§ Your objective:
Which lines of the entries contain the string "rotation"? Copy each of them.

====================

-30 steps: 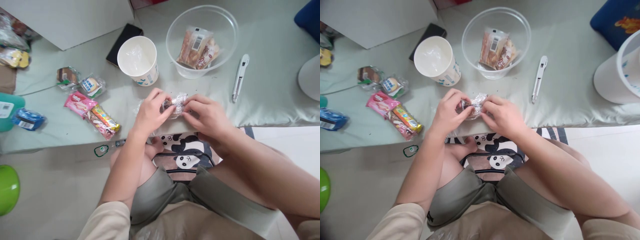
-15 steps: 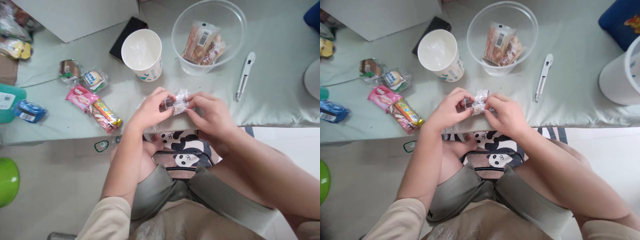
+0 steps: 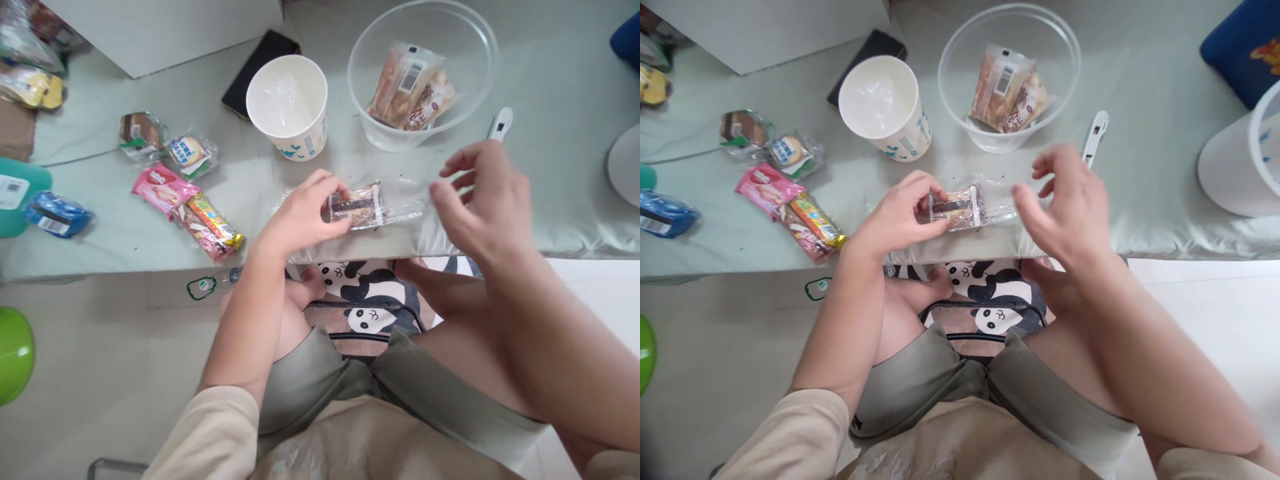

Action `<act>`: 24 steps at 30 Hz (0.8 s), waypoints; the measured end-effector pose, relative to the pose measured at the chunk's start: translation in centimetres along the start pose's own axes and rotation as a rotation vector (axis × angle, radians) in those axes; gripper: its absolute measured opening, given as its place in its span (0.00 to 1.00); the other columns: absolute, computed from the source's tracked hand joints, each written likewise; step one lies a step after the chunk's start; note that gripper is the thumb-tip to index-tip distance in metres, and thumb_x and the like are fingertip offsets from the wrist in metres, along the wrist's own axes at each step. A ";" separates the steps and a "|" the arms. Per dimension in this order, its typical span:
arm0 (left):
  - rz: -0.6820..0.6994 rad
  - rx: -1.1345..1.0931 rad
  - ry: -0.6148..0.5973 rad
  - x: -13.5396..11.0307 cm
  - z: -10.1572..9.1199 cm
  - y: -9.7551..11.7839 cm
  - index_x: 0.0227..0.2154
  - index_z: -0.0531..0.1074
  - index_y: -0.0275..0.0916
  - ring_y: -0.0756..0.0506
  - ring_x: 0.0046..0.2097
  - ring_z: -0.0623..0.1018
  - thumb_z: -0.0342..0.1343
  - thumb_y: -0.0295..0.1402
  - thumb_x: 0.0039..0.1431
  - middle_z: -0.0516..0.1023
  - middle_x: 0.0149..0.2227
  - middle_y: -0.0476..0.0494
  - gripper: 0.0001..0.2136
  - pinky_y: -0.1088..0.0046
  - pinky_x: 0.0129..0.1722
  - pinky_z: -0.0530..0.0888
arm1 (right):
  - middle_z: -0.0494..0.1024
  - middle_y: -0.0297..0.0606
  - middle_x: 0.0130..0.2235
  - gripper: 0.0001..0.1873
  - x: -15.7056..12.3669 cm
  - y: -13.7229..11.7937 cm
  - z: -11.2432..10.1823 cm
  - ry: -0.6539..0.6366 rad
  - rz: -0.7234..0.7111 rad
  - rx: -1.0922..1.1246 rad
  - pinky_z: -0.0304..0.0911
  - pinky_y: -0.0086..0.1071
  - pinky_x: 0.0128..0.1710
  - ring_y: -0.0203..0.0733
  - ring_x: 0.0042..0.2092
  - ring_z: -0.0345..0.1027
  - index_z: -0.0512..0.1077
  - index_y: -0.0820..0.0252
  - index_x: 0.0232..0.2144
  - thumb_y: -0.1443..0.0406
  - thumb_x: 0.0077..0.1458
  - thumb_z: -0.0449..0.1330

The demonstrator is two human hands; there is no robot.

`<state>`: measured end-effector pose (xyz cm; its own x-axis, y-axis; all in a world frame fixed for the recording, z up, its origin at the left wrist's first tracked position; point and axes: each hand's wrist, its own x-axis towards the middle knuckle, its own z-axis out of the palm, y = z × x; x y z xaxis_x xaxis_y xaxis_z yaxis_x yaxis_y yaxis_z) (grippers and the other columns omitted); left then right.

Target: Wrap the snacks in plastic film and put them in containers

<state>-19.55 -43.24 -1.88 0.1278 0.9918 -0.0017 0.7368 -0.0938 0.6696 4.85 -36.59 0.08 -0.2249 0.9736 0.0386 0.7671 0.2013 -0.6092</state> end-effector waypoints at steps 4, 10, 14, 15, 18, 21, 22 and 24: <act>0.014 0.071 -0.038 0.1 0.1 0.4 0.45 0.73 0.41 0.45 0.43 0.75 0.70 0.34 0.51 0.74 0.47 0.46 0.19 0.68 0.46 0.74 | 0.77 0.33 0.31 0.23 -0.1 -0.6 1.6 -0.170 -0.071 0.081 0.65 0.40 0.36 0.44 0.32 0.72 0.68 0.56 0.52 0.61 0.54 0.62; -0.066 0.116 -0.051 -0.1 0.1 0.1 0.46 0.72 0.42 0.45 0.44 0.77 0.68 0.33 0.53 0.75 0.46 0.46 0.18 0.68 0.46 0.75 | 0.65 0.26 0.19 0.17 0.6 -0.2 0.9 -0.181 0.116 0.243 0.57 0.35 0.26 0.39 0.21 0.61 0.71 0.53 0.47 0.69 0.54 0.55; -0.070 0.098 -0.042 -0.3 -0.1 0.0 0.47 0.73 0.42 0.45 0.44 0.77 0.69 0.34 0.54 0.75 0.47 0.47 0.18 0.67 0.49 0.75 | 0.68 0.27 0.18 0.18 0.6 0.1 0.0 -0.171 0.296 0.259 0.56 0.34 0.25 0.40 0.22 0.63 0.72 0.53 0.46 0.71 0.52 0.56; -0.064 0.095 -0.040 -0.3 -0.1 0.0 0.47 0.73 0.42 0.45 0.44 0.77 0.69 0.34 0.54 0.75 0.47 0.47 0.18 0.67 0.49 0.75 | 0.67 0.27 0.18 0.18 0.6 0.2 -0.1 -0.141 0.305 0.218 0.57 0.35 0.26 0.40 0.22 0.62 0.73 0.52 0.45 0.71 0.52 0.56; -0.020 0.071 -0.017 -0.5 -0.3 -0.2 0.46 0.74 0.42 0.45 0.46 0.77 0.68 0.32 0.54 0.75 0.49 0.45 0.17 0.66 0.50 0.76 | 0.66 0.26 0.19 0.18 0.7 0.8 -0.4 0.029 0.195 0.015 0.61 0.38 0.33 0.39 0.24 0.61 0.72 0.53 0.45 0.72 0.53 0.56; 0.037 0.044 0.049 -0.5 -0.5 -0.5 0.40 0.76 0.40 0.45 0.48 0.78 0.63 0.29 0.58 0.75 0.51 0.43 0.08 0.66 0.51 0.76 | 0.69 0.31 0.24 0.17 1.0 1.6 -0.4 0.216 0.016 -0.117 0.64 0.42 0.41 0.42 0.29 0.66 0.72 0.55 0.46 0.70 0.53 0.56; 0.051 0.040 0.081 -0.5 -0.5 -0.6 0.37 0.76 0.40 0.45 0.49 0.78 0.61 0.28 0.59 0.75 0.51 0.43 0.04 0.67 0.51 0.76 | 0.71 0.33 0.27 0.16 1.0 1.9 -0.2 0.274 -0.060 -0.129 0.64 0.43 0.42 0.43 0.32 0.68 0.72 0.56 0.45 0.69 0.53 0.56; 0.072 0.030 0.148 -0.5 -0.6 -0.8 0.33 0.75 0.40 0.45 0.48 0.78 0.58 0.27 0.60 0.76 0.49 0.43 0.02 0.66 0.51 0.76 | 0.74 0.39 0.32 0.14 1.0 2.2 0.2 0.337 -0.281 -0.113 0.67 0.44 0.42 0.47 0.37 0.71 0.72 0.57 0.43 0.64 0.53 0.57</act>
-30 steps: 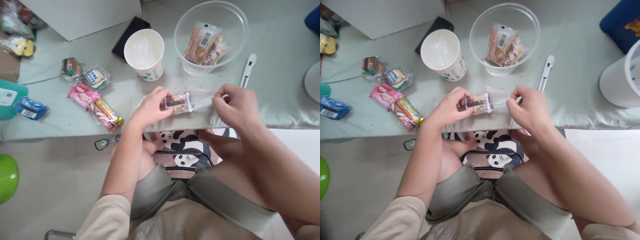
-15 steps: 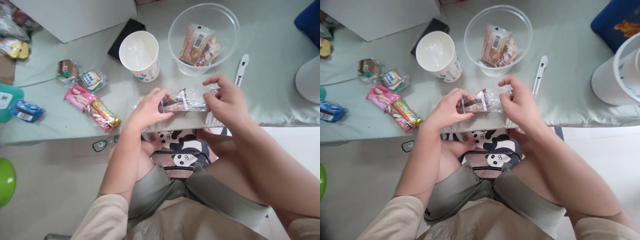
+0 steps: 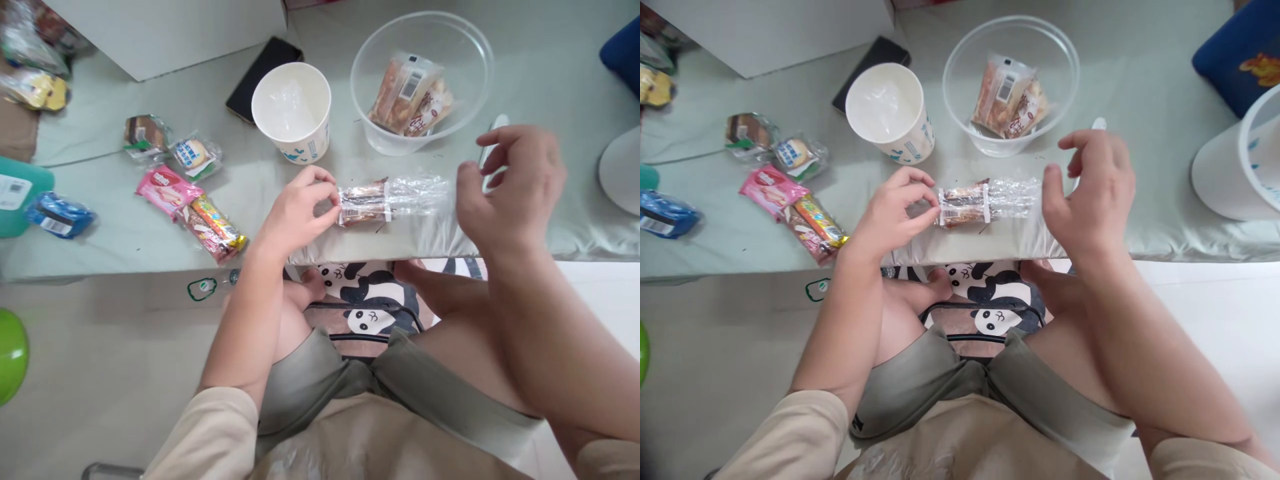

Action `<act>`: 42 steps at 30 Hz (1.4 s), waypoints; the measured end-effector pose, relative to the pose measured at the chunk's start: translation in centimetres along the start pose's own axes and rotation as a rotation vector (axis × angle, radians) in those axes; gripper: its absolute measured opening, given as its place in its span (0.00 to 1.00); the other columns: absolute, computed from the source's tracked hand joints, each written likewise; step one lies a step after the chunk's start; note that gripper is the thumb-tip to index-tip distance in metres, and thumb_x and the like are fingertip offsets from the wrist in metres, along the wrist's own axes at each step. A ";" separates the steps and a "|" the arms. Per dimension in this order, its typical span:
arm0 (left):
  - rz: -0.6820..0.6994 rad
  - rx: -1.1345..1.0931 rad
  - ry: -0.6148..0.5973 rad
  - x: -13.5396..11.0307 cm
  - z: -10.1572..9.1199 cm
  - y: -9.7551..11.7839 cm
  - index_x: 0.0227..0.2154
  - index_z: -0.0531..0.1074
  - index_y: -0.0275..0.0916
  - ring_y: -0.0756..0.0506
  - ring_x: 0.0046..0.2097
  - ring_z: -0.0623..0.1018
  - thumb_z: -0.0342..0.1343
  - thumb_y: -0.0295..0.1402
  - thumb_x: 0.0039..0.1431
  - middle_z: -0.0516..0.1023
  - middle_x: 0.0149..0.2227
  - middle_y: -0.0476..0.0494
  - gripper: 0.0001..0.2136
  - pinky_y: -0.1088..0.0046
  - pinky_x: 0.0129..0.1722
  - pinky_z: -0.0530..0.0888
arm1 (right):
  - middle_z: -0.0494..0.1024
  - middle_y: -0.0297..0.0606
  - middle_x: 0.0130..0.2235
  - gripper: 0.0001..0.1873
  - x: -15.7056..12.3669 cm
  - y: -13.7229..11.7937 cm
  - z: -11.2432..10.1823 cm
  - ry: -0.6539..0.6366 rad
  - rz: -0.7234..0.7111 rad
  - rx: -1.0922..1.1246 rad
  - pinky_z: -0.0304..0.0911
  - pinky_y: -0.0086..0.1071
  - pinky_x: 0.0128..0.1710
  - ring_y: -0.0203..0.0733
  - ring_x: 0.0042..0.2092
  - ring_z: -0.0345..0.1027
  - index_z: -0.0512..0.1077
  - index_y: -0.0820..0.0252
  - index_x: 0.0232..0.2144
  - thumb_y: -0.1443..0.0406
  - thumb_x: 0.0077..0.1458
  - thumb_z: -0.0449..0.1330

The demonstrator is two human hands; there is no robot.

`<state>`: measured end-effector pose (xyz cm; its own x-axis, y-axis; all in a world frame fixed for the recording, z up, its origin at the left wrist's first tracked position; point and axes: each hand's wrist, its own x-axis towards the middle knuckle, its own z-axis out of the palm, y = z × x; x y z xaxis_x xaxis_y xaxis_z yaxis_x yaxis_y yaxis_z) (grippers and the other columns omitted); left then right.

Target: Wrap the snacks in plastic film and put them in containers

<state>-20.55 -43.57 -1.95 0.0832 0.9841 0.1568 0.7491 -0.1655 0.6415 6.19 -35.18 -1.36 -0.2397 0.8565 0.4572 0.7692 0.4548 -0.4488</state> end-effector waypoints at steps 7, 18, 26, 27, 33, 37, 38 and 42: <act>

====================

§ Response:
Action `<act>`: 24 steps at 30 Hz (0.8 s), waypoints; the measured end-effector pose, relative to the pose measured at the chunk's start: translation in centimetres along the start pose's own axes and rotation as a rotation vector (axis × angle, radians) in those axes; gripper: its absolute measured opening, given as its place in its span (0.00 to 1.00); the other columns: absolute, computed from the source's tracked hand joints, each written likewise; step one lies a step after the chunk's start; note that gripper is the thumb-tip to index-tip distance in metres, and thumb_x and the like are fingertip offsets from the wrist in metres, along the wrist's own axes at each step. A ";" separates the steps and a "|" the arms. Per dimension in this order, its typical span:
Action `<act>`: 42 steps at 30 Hz (1.4 s), waypoints; the measured end-effector pose, relative to the pose measured at the chunk's start: translation in centimetres along the start pose's own axes and rotation as a rotation vector (axis × angle, radians) in those axes; gripper: its absolute measured opening, given as its place in its span (0.00 to 1.00); the other columns: absolute, computed from the source's tracked hand joints, each written likewise; step one lies a step after the chunk's start; note that gripper is the thumb-tip to index-tip distance in metres, and thumb_x and the like are fingertip offsets from the wrist in metres, along the wrist's own axes at each step. A ";" separates the steps and a "|" the arms. Per dimension in this order, its typical span:

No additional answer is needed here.